Home ยป Rusty Rabbit PC review — “Rusty” is in the movement and game design

Rusty Rabbit PC review — “Rusty” is in the movement and game design

Rusty Rabbit review featured

Gen Urobuchi is famous for writing visual novels, books, and anime, but he’d never written a game before. Enter Rusty Rabbit, a game he made with visual novel developer, Nitroplus. On one hand, the game is large, has a surprising amount to it, and features a hell of a lot of text from the author. On the other, the controls are wonky, unreliable and several aspects of the game’s design are haphazard and lead to a less-than-pleasant gaming experience. I kind of liked it overall, but I simply can’t overlook the game’s baffling design decisions.

Rusty Rabbit is about a rabbit called Rusty Stamp (go figure.) Years after his wife died and his daughter left town to go on an archaeology dig, Stamp, a “rust-grubber” that goes hunting for junk, heads deeper into Smokestack Mountain, a location that hides treasures untold and long-buried secrets. The plot works for a game like this, but it has surprisingly little narrative momentum. Stamp explores and keeps running into a team of other rabbits surveying the area for a benefactor, but none of them actually matter in the long run. I could sum up the game’s plot in a matter of sentences.
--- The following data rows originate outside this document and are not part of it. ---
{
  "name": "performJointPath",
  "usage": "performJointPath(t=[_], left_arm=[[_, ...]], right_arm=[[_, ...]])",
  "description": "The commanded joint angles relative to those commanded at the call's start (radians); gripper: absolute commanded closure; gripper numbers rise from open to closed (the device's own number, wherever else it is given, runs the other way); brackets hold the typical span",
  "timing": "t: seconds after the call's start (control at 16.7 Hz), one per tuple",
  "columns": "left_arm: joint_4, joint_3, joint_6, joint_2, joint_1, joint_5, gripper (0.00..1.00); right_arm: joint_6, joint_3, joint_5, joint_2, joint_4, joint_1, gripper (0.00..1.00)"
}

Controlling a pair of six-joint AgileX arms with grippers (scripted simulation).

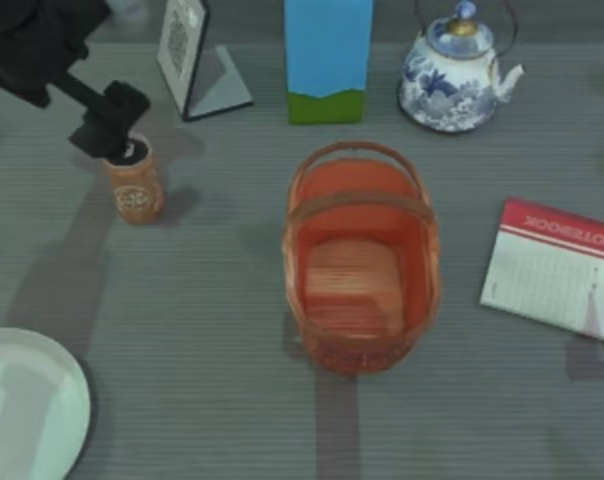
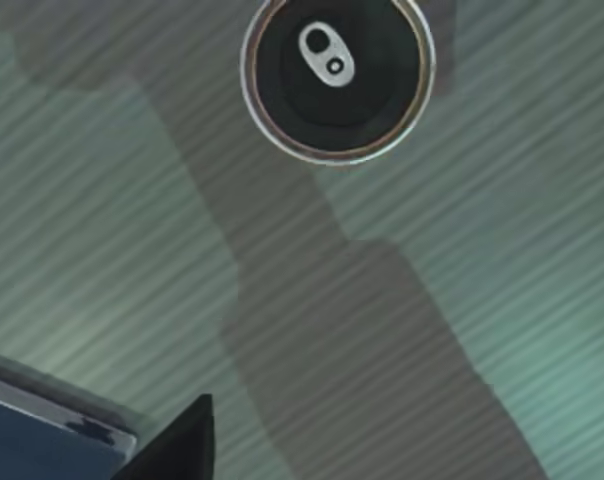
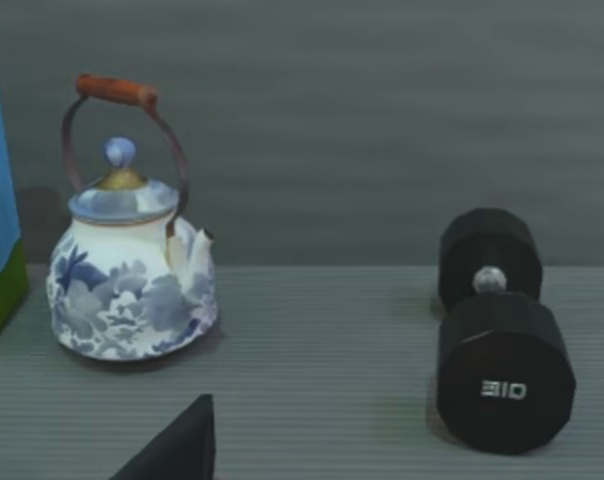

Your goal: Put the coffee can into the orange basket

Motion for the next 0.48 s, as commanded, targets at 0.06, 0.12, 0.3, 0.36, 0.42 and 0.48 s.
performJointPath(t=[0.06,0.12,0.3,0.36,0.42,0.48], left_arm=[[-0.039,0.089,0.022,0.095,-0.001,-0.004,0.0],[-0.075,0.173,0.042,0.183,-0.002,-0.009,0.0],[-0.154,0.384,0.094,0.4,0.0,-0.023,0.0],[-0.173,0.437,0.107,0.453,0.001,-0.027,0.0],[-0.187,0.481,0.117,0.497,0.003,-0.031,0.0],[-0.198,0.514,0.126,0.53,0.004,-0.034,0.0]], right_arm=[[0.0,0.0,0.0,0.0,0.0,0.0,0.0],[0.0,0.0,0.0,0.0,0.0,0.0,0.0],[0.0,0.0,0.0,0.0,0.0,0.0,0.0],[0.0,0.0,0.0,0.0,0.0,0.0,0.0],[0.0,0.0,0.0,0.0,0.0,0.0,0.0],[0.0,0.0,0.0,0.0,0.0,0.0,0.0]])
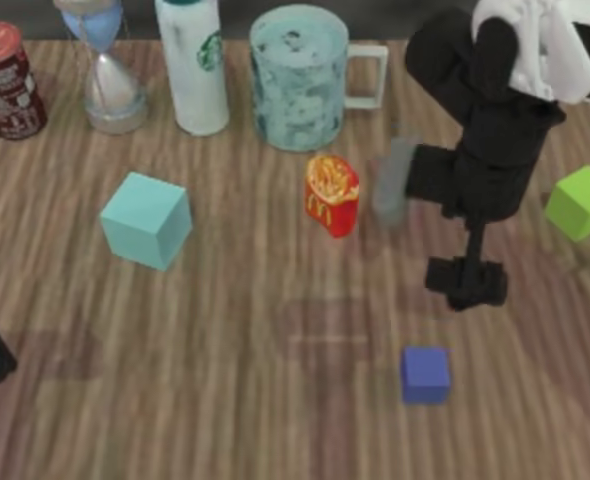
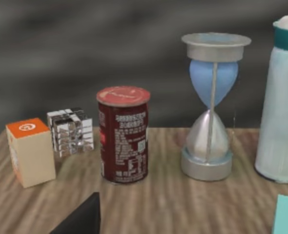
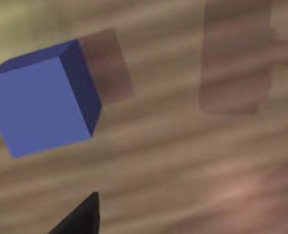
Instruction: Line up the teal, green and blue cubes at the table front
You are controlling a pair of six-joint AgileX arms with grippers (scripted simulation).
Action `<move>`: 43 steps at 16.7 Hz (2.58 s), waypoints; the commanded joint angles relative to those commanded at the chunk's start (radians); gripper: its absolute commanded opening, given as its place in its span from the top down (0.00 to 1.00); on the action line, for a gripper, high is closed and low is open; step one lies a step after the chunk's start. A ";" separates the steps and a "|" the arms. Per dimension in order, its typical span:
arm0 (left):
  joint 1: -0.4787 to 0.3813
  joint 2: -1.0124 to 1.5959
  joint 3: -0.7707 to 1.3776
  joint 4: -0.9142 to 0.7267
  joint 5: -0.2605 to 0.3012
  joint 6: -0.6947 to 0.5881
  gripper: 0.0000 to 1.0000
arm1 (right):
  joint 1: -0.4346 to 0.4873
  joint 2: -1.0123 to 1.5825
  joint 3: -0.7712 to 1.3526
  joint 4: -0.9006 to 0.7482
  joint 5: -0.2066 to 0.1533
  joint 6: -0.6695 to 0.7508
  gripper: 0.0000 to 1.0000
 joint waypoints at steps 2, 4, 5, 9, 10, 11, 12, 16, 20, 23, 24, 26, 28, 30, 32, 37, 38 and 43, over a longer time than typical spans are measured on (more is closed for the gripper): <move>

There’s nothing wrong with that in a 2D platformer, of course, but there’s so much text and dialogue in Rusty Rabbit that it’s shocking to me that so little of its content matters. The cutscenes go nowhere, Stamp himself is a repetitive grouch, and so much of the side content is predicated on reading some of the most boring flavour text imaginable. A lot of it is either having a bunch of incredibly mundane conversations with the townsfolk to get items from them or reading hundreds of pages of text (no exaggeration) about fictional vehicles Stamp is repairing. I’m not sure who would care enough to read any of this and I’m even less sure why anyone thought it needed to be in this sort of game to begin with.

Rusty Rabbit review characters

Rusty Rabbit posits itself as a sort of Metroidvania, but only technically. You mostly go through linear areas to reach a teleporter and travel to the next area. On rare occasions (literally one or two instances,) you’ll find a keycard in one area that opens a door in another one. You’ll be finding a lot of keycards and pulling a lot of levers, so the level design isn’t particularly imaginative. Granted, the game isn’t necessarily boring, but most of the levels do feel pretty samey, even though that’s rarely broken up by something else (one level has box puzzles, another has you pulling levers to rotate doors.)

Stamp pilots a mech that, in classic Metroidvania fashion, has extra functions at the start that you’ll lose access to once the mech gets damaged early on. You’ll get new parts and blueprints that restore the lost functionality, although most of the major ones are given by other characters during the game’s fully voiced cutscenes. One of Rusty Rabbit‘s biggest problems is that the controls just simply aren’t up to the task. Control of the mech is rigid and oftentimes inexact. A lot of the time, I felt like I was struggling to properly control it, to my great annoyance.

This is compounded by the fact that the game’s collision detection is sloppy. The mech has trouble landing on the edges of platforms. It’s common to land on one, only to slip off shortly after. You can end up getting stunlocked by landing on top of enemies as well, as you’ll awkwardly kind of hover around them, while repeatedly taking damage due to how poor the collision detection is.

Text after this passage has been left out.